What a whirlwind in the world of education these past couple of weeks have been!
Firstly, 40% of A Level students were downgraded across the country. This happened after an algorithm was devised that, on the whole, favoured pupils from more affluent areas. It used the results of their predecessors to predict how they may have performed this year. Students were left aghast at what this meant for their futures, with many either picking up insurance places at University or missing the cut-off entirely.

Rewind five years, and I remember waking up early, logging onto UCAS and nervously waiting for my place at the University of Birmingham to be confirmed. I may have been a wreck but, once my place transformed from conditional to unconditional, I breathed the biggest sigh of relief.
I cannot imagine the sheer amount of stress that A-Level students must have felt last week, when they found not only that their University places had been lost, but that their centre assessed grades had often drastically changed, through no fault of their own – despite an earlier promise by the sitting government that students would get the grades that they deserved.
An abandoned algorithm
Protests followed. Students marched on Westminster to demonstrate their disgust. Others burned their results. Then, in a sudden U-turn, Education Secretary Gavin Williamson apologised for the mess and promised pupils that their centre-assessed grades would be used for those whose results had been downgraded.

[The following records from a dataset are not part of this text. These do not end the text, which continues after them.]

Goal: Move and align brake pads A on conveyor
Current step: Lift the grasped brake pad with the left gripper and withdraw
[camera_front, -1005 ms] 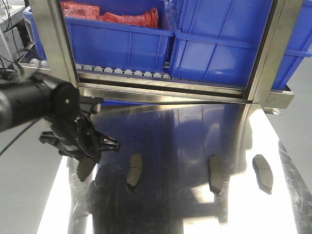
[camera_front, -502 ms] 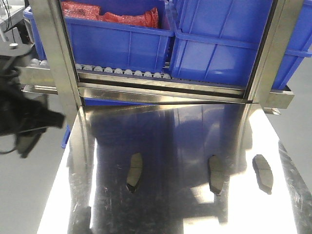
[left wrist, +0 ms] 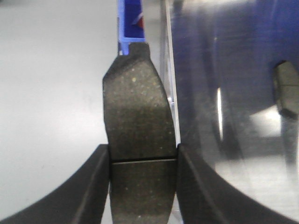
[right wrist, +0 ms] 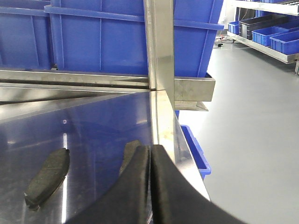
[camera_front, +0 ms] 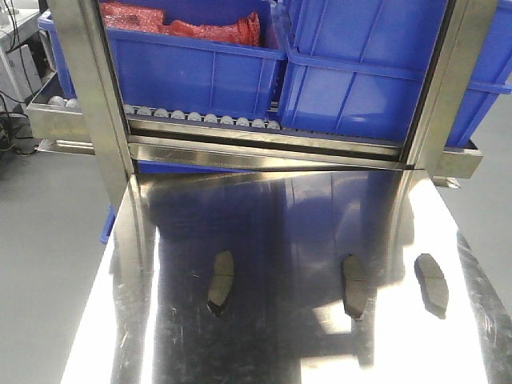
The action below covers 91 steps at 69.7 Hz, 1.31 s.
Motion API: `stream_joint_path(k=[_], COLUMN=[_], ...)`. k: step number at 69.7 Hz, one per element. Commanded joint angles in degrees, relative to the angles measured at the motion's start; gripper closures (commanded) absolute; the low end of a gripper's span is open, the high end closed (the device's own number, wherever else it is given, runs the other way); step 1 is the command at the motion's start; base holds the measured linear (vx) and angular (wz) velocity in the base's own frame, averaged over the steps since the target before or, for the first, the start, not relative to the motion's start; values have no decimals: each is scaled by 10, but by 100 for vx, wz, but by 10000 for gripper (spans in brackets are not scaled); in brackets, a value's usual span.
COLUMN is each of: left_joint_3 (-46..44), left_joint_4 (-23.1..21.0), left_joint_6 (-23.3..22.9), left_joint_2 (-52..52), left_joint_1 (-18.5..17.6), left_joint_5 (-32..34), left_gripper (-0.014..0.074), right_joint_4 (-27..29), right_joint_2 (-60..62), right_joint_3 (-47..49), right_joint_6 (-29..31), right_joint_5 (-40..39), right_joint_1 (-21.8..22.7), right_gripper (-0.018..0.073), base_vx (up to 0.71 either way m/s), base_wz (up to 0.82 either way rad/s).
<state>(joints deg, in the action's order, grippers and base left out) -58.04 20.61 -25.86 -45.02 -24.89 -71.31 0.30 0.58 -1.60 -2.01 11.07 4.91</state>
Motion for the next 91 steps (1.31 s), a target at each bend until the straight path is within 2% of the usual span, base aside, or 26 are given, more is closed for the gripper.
stream_joint_path(k=[1, 21, 91], left_joint_3=[-5, -5, -5], left_joint_4=[29, 32, 32], left_joint_6=[-7, -5, -5], left_joint_2=[31, 67, 67], left_joint_1=[-1, -1, -1], left_joint_5=[16, 8, 8], left_gripper=[603, 603, 603], right_joint_4=[-3, -3, -3], right_joint_2=[7, 7, 7], right_joint_3=[-7, -7, -7], right_joint_6=[2, 2, 3], right_joint_5=[-41, -41, -40], right_joint_1=[2, 2, 2], right_gripper=[571, 571, 571], base_vx=[0, 0, 0], base_wz=[0, 0, 0])
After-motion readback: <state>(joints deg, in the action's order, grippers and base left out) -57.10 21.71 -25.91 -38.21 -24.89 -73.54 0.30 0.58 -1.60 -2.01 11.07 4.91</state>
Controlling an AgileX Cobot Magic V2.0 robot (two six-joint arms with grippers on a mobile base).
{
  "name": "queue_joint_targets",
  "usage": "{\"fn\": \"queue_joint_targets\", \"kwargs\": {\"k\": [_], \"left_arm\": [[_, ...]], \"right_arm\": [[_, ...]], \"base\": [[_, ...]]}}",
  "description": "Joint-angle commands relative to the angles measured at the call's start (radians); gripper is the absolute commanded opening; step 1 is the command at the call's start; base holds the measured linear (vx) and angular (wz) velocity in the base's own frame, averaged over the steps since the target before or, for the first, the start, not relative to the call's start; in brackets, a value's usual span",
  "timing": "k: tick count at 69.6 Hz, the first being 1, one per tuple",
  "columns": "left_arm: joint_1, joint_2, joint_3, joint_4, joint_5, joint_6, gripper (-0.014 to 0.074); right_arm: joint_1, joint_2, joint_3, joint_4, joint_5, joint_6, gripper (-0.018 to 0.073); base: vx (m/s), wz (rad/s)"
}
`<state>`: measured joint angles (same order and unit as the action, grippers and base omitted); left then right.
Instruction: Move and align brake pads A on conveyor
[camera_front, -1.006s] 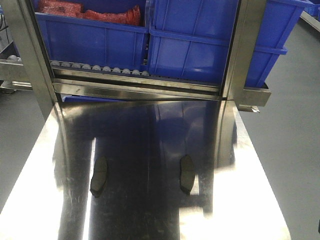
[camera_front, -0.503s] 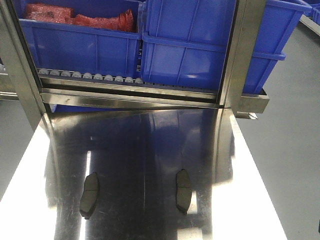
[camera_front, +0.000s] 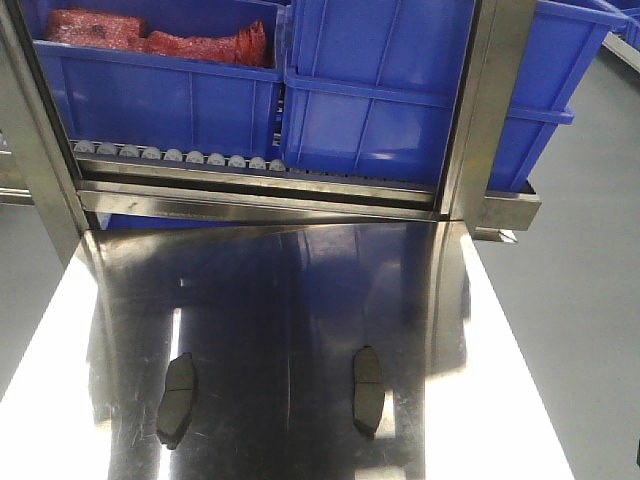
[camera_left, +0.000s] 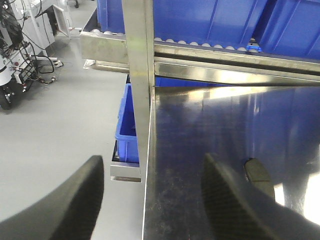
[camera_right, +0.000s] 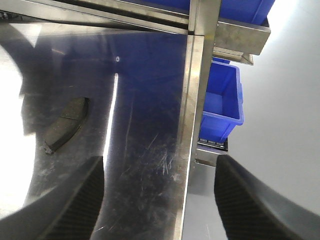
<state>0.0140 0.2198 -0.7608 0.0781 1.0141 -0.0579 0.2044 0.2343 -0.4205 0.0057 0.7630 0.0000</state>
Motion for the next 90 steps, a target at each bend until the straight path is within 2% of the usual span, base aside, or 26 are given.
{"fn": "queue_joint_targets", "kwargs": {"k": [1,79,90], "left_arm": [[-0.003,0.019,-0.017,-0.002,-0.076,-0.003,0.0423],[-0.003,0.022,-0.017,0.0,-0.073,-0.003,0.0423],[-0.004,0.112,-0.016,0.031,-0.054,-0.008,0.0423]], "right_arm": [[-0.004,0.01,-0.027,-0.006,-0.068,0.0,0.0449],[-0.004,0.01,-0.027,-0.006,-0.068,0.0,0.0449],[-0.004,0.01,-0.027,-0.006,-0.068,0.0,0.0449]], "base": [[0.0,0.0],[0.0,0.0],[0.0,0.0]]}}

I am overwhelmingly happy with this decision. I was disgusted by the decision to use an algorithm to predict the future of thousands of children. Had I been born five years later, I would have been in the same position as the so-called ‘generation COVID’.
Though this is the best solution, it does raise more questions. Will Universities now be oversubscribed? How can campuses guarantee student safety if they’re busier than ever? In my Final Year of University, I wrote a piece dispelling the myth that there were not enough study spaces on campus; will that myth finally turn into a reality?

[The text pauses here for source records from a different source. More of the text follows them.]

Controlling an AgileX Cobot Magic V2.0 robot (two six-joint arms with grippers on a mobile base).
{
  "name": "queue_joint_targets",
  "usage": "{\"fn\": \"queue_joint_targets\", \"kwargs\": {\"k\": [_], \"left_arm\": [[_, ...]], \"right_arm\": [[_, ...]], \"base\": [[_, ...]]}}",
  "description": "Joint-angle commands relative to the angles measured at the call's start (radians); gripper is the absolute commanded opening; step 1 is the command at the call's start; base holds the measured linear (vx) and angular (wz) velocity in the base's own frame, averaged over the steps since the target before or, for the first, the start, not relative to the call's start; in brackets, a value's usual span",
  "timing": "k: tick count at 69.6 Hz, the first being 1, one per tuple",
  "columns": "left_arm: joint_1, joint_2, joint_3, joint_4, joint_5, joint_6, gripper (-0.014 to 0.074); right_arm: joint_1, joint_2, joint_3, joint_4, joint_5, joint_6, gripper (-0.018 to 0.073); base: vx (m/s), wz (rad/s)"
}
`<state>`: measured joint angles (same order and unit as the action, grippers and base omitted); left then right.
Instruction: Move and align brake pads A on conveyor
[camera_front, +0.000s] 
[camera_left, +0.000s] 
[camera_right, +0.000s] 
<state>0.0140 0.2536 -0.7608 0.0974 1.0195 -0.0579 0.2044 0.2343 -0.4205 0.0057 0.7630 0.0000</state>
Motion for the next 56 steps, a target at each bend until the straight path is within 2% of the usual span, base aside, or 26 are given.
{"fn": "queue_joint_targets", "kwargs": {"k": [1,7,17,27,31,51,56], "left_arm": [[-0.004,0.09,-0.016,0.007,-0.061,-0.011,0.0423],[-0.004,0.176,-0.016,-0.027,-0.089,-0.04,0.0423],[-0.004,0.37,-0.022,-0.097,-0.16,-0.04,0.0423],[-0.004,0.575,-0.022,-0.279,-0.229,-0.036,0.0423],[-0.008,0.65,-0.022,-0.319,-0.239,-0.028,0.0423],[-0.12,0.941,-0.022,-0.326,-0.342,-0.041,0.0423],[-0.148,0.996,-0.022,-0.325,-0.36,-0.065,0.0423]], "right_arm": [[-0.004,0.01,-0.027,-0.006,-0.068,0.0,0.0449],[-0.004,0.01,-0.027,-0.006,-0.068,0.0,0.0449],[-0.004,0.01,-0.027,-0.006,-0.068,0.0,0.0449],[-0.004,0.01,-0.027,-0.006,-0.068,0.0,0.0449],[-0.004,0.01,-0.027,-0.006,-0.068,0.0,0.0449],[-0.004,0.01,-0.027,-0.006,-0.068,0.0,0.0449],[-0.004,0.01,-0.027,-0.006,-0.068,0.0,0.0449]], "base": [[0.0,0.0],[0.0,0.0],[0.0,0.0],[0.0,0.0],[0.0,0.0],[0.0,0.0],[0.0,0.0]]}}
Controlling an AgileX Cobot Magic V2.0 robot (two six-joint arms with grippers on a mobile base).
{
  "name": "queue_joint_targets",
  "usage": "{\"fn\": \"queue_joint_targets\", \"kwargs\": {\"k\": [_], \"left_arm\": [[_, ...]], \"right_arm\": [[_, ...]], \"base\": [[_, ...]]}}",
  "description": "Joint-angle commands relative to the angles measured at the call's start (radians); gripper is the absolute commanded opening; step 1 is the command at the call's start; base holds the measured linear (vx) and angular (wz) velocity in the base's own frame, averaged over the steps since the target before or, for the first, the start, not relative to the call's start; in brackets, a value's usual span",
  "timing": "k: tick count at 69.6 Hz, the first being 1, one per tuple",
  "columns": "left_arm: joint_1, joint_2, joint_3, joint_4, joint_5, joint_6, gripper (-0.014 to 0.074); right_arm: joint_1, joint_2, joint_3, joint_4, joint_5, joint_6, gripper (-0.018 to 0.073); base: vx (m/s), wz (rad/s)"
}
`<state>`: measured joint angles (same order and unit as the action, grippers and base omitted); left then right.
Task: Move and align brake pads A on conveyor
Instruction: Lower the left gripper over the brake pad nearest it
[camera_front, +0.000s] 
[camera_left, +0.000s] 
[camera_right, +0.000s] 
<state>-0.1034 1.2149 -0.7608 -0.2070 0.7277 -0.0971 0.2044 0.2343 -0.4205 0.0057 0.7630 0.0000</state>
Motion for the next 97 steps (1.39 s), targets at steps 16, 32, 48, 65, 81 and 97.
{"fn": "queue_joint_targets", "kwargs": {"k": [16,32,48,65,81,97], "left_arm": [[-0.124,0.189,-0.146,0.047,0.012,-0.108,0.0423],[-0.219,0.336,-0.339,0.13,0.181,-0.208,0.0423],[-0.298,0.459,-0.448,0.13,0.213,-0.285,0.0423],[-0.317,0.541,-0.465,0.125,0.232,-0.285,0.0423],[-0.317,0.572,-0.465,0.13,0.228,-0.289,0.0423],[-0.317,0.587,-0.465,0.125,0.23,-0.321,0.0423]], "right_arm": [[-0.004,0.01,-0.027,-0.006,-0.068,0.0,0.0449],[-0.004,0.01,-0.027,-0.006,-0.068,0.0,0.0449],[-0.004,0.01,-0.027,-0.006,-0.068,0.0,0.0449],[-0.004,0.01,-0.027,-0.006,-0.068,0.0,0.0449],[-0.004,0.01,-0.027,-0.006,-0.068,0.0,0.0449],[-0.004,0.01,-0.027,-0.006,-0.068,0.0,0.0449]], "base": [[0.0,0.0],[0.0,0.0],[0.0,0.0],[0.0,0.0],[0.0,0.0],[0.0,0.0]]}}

We can’t forget about the students who were rejected from their firm choice University and accepted by their insurance. What are their rights? Will they be able to go to their first choice now? What about the inevitable decisions about accommodation that must have been made by now? Have some students signed up to 12 months of rent? Can they be released from their contracts?
So many questions and, at the moment, very few answers. At least for now, I can confidently say that the right decision has been made for students.
Knock-on effects
For teachers, I fear that the government’s doubt on our effectiveness has been brought into the open. By choosing to trust an algorithm, rather than centre-assessed grades, the assertion that teachers’ predictions cannot be trusted was made clear.

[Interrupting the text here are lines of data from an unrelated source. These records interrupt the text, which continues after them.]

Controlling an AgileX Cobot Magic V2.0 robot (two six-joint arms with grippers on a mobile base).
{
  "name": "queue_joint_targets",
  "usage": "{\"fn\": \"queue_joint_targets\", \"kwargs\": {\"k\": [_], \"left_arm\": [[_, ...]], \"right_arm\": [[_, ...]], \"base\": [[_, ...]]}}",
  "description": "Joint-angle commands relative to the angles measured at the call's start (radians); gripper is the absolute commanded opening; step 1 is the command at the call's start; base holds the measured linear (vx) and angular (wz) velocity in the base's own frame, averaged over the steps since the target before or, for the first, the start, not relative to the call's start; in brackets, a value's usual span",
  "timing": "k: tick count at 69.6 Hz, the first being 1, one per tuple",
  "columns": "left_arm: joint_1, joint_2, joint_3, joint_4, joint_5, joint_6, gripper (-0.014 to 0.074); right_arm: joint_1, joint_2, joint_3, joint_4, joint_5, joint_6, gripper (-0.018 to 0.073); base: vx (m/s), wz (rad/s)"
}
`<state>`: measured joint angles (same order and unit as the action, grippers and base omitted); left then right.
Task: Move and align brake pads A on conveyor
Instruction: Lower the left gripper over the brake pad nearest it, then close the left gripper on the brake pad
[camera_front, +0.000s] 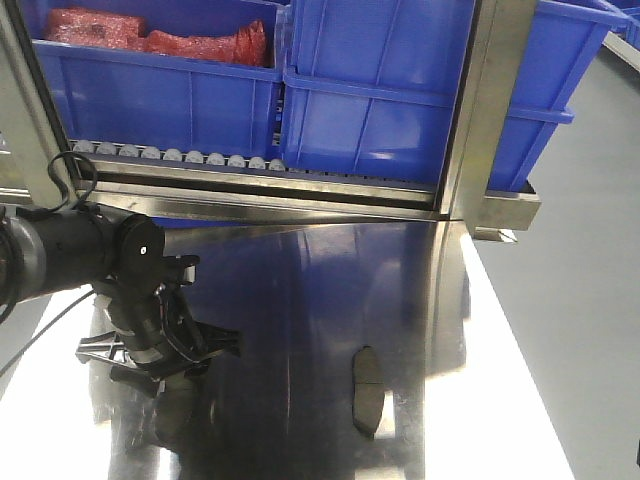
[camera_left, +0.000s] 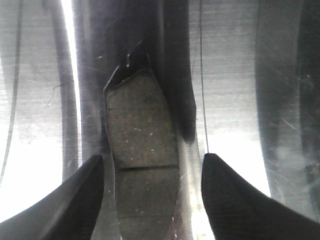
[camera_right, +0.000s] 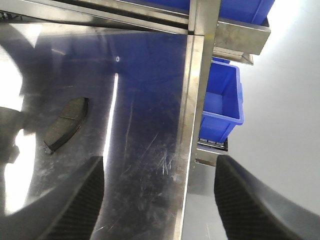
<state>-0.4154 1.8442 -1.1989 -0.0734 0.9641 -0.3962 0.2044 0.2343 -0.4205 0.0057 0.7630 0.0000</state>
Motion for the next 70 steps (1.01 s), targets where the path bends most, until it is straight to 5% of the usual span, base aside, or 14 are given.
{"fn": "queue_joint_targets", "kwargs": {"k": [1,70], "left_arm": [[-0.005,-0.041,-0.027,-0.009,-0.006,-0.025,0.0423],[-0.007,-0.018,-0.027,0.029,-0.028,-0.086,0.0423]], "right_arm": [[-0.004,0.01,-0.027,-0.006,-0.068,0.0,0.0449],[-0.004,0.01,-0.027,-0.006,-0.068,0.0,0.0449]], "base": [[0.0,0.0],[0.0,0.0]]}}
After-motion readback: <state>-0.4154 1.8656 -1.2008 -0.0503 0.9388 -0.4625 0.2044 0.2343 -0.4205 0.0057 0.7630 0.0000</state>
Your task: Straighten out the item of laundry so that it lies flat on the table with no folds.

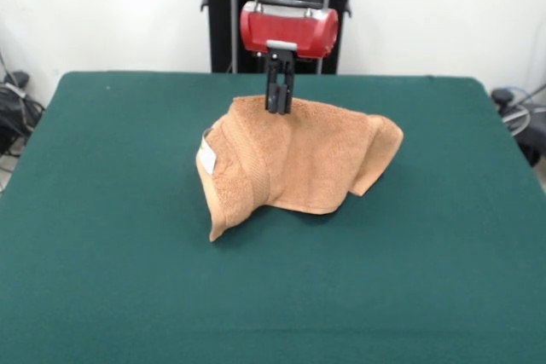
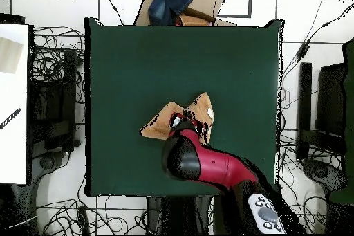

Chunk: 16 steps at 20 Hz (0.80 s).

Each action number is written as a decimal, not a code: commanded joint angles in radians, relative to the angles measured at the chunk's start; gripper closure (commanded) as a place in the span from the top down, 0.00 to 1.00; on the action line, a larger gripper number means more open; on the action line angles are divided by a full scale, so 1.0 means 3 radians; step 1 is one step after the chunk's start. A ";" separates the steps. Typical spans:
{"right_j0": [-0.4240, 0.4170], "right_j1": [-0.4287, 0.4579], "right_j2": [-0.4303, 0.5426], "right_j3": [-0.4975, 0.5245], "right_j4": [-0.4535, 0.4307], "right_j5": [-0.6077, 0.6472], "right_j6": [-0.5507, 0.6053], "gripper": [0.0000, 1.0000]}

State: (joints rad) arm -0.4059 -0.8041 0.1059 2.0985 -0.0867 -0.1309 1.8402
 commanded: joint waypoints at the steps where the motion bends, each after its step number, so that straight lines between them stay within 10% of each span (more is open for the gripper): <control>1: -0.0156 0.0066 0.0387 0.0269 -0.0285 0.0057 0.0416 0.00; 16: -0.0391 0.0015 0.0475 0.0302 -0.0622 0.0138 0.0348 0.00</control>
State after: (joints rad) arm -0.5033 -0.8039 0.1438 2.1037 -0.2072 -0.1309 1.8402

Are we not employed by schools to be experts in our profession? To predict where students ought to be, to differentiate our lessons to help them make the necessary progress and celebrate when they achieve what they deserve?
Sure, issues with the ways in which we assess pupils throughout the year may come to light as the pandemic continues to develop, but it cannot be disputed that nobody knows a child’s progress in education better than a teacher.
I think that the government lacks faith in us because of a systemic problem with career politicians taking up secretarial roles. Had Williamson come from the profession as a headteacher, with 30 years of experience, this mess may have been avoided. The same argument can be said for health secretaries and others; is an experienced doctor or nurse not better qualified to make decisions for hospitals than a member of a political party?
This year has hit a lot of people, in many roles, with a lot of difficulties. The most we can hope to do in the year ahead, as teachers, is to rise to meet these challenges as best we can. Support our students, help them make progress, and be the best teachers that we can.